___ The data

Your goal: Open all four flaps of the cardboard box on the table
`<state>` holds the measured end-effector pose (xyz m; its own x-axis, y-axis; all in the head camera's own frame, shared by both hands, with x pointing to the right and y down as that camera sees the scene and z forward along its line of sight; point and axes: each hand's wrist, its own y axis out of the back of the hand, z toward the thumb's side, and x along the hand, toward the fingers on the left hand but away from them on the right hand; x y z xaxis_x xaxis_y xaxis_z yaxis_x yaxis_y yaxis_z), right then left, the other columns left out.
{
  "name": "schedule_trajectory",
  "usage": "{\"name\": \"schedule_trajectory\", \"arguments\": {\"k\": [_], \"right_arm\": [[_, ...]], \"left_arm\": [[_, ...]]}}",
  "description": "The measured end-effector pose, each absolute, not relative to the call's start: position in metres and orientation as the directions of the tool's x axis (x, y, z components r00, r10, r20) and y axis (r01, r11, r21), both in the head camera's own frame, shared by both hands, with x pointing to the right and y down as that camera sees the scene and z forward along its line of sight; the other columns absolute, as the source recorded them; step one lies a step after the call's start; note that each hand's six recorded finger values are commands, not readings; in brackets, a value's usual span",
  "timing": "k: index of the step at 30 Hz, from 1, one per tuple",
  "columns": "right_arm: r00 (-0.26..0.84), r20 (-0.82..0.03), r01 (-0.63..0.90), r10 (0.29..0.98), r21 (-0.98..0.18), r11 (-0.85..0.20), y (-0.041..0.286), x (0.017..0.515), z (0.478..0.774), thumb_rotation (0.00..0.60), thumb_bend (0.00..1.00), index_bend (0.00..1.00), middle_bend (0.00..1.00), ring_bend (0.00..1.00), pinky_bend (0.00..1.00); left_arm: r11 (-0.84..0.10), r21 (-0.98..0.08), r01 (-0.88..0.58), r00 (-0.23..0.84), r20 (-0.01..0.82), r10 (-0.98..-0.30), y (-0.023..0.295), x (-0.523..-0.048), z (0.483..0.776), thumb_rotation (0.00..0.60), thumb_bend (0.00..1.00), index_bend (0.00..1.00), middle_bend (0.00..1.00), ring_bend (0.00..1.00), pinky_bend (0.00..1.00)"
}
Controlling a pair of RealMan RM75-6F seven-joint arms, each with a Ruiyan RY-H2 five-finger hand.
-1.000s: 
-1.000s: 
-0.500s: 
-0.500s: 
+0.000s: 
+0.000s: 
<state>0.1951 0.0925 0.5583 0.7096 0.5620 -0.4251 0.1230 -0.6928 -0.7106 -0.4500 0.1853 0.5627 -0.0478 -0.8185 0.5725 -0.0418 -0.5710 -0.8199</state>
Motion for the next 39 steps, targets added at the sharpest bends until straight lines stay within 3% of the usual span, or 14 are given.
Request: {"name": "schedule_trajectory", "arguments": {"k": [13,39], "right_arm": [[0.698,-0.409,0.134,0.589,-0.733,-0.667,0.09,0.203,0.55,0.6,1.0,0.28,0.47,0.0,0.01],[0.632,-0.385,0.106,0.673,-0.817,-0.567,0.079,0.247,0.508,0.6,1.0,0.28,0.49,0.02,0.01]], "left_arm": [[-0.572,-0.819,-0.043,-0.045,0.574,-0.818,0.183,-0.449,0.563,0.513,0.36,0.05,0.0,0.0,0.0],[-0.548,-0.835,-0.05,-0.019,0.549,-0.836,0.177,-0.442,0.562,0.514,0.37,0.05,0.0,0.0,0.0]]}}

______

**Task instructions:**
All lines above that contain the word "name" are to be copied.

**Reply to the task:**
  "name": "schedule_trajectory",
  "usage": "{\"name\": \"schedule_trajectory\", \"arguments\": {\"k\": [_], \"right_arm\": [[_, ...]], \"left_arm\": [[_, ...]]}}",
Request: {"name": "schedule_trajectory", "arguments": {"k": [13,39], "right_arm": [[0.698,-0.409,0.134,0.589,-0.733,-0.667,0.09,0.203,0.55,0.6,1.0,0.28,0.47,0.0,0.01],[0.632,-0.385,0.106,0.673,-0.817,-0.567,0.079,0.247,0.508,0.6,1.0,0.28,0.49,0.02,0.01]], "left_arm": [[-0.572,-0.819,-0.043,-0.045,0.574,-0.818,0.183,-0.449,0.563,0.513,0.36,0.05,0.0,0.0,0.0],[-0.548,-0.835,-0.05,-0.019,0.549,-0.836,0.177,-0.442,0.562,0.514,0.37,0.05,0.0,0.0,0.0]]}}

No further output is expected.